Becka's Macaroni & Cheese

4 cups (1 lb) elbow macaroni -- undercooked in boiling, salted water & drained
4 tablespoons butter
4 tablespoons flour
2 teaspoons dry mustard (Colman's)
1/8 to 1/4 teaspoon cayenne
1 can Cheddar cheese soup
4 tablespoons melted butter
2 teaspoons salt
4 cups milk (skim is okay, higher fat is better)
1 cup heavy cream
2 cups (8 oz) grated medium Cheddar cheese
2 cups (8 oz) grated Colby cheese
3 cups plain dry bread crumbs -- very coarsely grated from a stale loaf of crusty white bread (good country bread is best but if you use store bought crumbs, make sure they are roughly grated, not fine)

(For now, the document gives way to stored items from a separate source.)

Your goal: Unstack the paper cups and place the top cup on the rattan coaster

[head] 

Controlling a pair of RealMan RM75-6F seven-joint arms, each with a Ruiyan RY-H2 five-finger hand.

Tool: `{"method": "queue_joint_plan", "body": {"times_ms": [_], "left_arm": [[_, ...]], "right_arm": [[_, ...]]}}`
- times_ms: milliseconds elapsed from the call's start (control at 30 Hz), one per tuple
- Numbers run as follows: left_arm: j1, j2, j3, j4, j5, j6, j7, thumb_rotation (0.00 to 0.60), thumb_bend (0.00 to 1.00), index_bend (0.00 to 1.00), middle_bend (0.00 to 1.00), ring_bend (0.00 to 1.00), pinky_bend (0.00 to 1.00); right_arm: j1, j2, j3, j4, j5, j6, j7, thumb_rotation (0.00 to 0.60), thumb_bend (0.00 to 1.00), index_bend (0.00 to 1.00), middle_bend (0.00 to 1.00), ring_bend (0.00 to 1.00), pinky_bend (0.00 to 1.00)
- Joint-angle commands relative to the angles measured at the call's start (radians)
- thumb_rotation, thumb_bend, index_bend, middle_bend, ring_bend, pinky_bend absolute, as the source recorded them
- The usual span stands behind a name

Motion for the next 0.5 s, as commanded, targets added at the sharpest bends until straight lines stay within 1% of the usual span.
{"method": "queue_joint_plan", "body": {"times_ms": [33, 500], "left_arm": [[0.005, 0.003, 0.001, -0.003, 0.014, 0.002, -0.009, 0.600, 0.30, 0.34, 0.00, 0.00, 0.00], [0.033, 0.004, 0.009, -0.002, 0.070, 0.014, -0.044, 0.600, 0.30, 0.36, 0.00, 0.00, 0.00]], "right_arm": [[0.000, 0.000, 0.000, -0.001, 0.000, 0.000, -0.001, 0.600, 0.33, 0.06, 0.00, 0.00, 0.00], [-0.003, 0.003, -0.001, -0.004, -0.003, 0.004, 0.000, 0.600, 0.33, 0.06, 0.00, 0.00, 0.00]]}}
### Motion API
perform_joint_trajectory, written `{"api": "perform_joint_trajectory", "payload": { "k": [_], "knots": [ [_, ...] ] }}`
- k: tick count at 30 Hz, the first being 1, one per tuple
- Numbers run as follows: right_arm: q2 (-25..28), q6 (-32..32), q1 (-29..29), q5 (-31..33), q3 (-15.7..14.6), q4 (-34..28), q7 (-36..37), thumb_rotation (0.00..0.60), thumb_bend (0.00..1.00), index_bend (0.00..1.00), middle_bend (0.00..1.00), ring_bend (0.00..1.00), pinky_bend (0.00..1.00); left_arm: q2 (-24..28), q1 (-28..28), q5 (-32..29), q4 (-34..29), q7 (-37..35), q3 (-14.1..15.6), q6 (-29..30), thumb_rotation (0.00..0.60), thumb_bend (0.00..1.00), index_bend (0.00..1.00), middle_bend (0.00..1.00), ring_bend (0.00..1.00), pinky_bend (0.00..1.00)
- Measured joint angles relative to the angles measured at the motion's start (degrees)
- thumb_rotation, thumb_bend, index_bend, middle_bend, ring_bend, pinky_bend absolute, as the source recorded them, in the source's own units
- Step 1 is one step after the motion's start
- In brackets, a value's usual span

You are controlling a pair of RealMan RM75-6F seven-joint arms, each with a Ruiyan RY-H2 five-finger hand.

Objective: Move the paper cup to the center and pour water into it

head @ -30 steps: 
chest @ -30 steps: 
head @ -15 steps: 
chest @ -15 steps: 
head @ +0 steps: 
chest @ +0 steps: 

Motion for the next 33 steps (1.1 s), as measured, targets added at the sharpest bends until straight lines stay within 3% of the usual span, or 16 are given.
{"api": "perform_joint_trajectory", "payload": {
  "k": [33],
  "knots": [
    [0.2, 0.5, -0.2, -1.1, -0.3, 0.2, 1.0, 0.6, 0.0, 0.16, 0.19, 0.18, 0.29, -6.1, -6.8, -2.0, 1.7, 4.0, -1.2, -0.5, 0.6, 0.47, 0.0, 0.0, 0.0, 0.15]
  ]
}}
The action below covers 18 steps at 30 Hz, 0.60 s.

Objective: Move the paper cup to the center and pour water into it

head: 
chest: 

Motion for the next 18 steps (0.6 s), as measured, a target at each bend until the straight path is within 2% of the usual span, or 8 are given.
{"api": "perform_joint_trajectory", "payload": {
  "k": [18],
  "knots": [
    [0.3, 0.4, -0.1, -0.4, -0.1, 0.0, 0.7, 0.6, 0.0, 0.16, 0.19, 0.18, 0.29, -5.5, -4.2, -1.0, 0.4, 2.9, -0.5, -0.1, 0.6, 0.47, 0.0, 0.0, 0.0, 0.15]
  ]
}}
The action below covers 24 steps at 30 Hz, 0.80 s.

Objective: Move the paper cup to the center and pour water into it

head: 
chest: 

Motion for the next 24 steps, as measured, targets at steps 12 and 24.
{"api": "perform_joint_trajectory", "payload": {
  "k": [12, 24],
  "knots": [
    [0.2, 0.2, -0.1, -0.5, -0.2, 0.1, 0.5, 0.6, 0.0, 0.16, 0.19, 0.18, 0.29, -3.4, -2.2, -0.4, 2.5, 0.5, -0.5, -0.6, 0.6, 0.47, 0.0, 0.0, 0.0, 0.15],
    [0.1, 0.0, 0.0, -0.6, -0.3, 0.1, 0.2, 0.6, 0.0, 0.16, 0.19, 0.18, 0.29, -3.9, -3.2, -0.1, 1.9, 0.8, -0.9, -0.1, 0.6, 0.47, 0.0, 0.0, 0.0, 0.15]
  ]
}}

1. Combine cheeses together in a bowl.
2. Butter OR spray with nonstick spray a 13" x 9" lasagna pan.
3. Preheat oven to 350.
4. In a 5-quart pot, melt butter.
5. Whisk in flour, mustard, salt, & cayenne.
6. Whisk in milk & cream.
7. Cook, stirring, until thickened and bubbly.
8. Add the soup and almost 3 cups of the grated cheese.
9. Stir until melted.
10. Stir in elbows.
11. Pour into prepared pan.
12. Top with remaining grated cheese.
13. Combine melted butter and bread crumbs.
14. Spread over top of grated cheese.
15. Bake 20 to 25 minutes, just until heated through.
16. If the top is not crusty enough, broil briefly -- do NOT over bake.

Note:
Once assembled, this must be baked immediately. If the macaroni sits in the cheese sauce, the macaroni absorbs the sauce and the baked mac & cheese is dry. Reheated leftovers are great, though.